A SIGNIFICANT PERCENTAGE OF OUR PRODUCT DEVELOPMENT IS PERFORMED BY A THIRD
PARTY INTERNATIONALLY, THE LOSS OF WHICH WOULD SUBSTANTIALLY HARM OUR PRODUCT
DEVELOPMENT EFFORTS

     A significant percentage of our product development work, and some of our
implementation services, are performed by a third-party development organization
in Minsk, Belarus. Unpredictable developments in the political, economic and
social conditions in Belarus, or our failure to renew our consulting agreement
with this organization on terms similar to our current agreement, could
eliminate or reduce the availability of these product development and
implementation services.

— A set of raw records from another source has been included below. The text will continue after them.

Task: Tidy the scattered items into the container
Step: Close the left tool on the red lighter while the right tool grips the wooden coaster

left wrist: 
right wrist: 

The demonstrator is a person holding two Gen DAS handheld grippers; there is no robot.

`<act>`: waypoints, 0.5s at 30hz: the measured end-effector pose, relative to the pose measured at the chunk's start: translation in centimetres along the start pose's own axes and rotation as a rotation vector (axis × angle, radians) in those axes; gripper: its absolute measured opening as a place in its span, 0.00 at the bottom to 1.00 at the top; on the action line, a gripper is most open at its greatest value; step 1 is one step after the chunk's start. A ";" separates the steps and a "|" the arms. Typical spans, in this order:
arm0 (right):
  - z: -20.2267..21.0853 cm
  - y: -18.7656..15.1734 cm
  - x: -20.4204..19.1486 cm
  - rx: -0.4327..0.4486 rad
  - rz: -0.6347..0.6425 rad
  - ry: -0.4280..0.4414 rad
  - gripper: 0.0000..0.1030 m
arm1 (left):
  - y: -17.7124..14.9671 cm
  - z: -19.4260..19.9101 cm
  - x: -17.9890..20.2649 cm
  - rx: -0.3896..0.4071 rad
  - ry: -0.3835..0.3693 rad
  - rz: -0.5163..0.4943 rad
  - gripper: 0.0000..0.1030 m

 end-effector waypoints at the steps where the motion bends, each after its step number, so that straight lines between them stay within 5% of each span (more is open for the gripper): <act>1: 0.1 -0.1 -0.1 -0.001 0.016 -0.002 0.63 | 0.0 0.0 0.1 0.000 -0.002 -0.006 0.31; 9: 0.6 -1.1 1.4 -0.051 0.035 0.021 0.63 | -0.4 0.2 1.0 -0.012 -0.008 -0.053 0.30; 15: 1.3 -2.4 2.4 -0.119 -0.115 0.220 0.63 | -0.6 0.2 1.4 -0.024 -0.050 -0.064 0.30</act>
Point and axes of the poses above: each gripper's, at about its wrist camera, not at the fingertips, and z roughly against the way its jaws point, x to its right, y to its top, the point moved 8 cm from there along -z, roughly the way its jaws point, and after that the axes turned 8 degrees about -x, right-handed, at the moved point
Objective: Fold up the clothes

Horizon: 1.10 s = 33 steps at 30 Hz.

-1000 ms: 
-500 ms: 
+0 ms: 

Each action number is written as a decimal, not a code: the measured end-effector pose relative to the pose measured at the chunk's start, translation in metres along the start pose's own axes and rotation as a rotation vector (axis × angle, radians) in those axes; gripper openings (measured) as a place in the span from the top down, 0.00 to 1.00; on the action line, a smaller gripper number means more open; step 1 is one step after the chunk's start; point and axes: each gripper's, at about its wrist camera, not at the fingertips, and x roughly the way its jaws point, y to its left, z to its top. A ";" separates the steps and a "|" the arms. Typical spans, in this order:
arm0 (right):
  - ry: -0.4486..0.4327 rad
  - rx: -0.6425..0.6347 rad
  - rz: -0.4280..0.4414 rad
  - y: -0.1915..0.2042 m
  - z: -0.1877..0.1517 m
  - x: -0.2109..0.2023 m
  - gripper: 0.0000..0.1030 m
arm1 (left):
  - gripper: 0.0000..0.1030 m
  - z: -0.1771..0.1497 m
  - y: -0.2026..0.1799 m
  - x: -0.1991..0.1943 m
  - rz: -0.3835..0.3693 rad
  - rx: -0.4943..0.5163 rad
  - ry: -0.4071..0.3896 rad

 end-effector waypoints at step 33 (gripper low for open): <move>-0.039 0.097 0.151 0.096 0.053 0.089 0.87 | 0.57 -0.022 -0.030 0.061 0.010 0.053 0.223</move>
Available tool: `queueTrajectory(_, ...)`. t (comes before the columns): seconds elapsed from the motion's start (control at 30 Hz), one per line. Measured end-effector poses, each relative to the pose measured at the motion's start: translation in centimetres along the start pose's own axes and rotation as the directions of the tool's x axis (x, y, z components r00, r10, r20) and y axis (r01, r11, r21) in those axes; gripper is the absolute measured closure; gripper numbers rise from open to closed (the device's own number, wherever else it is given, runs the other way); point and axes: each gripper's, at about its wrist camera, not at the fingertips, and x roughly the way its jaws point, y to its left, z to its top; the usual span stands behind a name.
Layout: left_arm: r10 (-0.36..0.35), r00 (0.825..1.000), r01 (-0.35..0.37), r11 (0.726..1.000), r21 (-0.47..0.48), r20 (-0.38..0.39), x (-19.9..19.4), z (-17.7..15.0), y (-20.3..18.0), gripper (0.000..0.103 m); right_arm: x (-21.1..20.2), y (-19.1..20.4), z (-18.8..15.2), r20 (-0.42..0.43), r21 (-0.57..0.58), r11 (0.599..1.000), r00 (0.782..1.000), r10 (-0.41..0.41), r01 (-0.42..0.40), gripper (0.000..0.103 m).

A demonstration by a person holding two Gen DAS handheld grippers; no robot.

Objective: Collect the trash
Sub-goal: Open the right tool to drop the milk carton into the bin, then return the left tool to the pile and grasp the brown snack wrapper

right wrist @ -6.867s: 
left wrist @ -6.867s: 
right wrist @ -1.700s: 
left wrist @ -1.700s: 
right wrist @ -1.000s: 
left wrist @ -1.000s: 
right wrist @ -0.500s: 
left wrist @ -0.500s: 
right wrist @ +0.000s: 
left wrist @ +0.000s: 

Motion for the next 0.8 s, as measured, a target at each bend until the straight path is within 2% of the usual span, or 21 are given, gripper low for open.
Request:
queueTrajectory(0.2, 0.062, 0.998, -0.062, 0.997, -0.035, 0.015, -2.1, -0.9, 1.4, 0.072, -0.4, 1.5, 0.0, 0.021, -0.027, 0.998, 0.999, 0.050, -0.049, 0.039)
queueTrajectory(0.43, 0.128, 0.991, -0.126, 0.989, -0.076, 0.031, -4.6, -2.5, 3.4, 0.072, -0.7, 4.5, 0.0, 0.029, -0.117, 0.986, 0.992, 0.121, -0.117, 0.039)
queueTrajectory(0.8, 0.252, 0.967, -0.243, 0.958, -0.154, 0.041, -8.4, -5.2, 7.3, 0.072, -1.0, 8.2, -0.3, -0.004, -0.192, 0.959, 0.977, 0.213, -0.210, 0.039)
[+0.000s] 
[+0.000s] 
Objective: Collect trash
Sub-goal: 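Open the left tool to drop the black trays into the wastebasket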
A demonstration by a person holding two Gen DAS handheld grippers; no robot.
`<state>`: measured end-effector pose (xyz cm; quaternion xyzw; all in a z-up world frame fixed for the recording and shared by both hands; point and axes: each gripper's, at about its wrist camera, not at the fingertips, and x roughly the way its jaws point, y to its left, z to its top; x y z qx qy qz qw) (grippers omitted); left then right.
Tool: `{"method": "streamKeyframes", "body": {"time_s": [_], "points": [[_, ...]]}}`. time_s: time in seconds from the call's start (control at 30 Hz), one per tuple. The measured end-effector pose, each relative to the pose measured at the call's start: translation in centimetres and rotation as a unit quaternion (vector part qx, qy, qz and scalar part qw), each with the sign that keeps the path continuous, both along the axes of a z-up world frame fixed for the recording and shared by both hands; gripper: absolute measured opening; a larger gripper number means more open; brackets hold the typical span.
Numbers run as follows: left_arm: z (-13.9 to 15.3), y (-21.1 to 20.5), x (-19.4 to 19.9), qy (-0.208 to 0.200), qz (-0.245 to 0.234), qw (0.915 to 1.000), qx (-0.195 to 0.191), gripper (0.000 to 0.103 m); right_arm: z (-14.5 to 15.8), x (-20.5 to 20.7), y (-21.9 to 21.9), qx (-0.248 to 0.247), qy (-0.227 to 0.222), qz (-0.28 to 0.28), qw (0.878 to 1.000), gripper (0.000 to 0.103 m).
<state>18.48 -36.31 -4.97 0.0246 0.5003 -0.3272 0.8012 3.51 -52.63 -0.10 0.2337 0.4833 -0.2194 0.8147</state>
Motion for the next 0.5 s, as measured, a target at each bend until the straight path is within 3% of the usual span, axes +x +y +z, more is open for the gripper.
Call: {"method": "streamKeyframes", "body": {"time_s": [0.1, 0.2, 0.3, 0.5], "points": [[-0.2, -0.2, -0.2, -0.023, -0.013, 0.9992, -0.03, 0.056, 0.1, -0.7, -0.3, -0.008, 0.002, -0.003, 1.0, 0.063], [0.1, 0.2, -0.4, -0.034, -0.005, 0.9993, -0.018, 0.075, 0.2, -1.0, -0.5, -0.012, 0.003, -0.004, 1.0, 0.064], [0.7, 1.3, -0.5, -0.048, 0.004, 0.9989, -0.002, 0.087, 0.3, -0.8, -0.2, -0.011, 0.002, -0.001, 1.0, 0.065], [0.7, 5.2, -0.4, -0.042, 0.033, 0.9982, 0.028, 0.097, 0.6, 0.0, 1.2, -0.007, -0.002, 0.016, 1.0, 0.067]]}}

If access to these services were to be unexpectedly
eliminated or significantly reduced, our ability to meet development objectives
vital to our ongoing strategy would be hindered, and our business could be
seriously harmed.

THE SUCCESS OF OUR BUSINESS DEPENDS ON THE SALESPERFORMER SUITE, WHICH HAS BEEN
RECENTLY INTRODUCED AND MAY NOT BE WIDELY ADOPTED BY OUR CUSTOMERS

     We expect to derive substantially all of our product license revenues in
the future from FirePond Application Suite and its component products, which
were released in October 1999, and renamed and repackaged as the SalesPerformer
Suite in December 2000. Our business depends on the successful release,
introduction and customer acceptance of this new suite of products. We expect
that we will continue to depend on revenues from new and enhanced versions of
the SalesPerformer Suite, and our business would be harmed if our target
customers do not adopt and expand their use of the SalesPerformer Suite and its
component products.

WE DEPEND ON KEY PERSONNEL AND MUST ATTRACT AND RETAIN ADDITIONAL QUALIFIED
PERSONNEL TO BE SUCCESSFUL

     Our success depends upon the continued contributions of our senior sales,
engineering and management personnel, who perform important functions, and would
be difficult to replace. Specifically, we believe that our future success is
highly dependent on Klaus P. Besier, our chairman and chief executive officer,
and other senior management personnel. The loss of the services of any key
personnel, particularly senior management and engineers, could seriously harm
our business.

     In addition, our success depends in large part upon our ability to attract,
train, motivate and retain highly skilled employees, particularly marketing
personnel, software engineers and other senior personnel. Our failure to attract
and retain the highly trained technical personnel that are integral to our
product development, professional services and support teams may limit our
ability to develop new products or product enhancements.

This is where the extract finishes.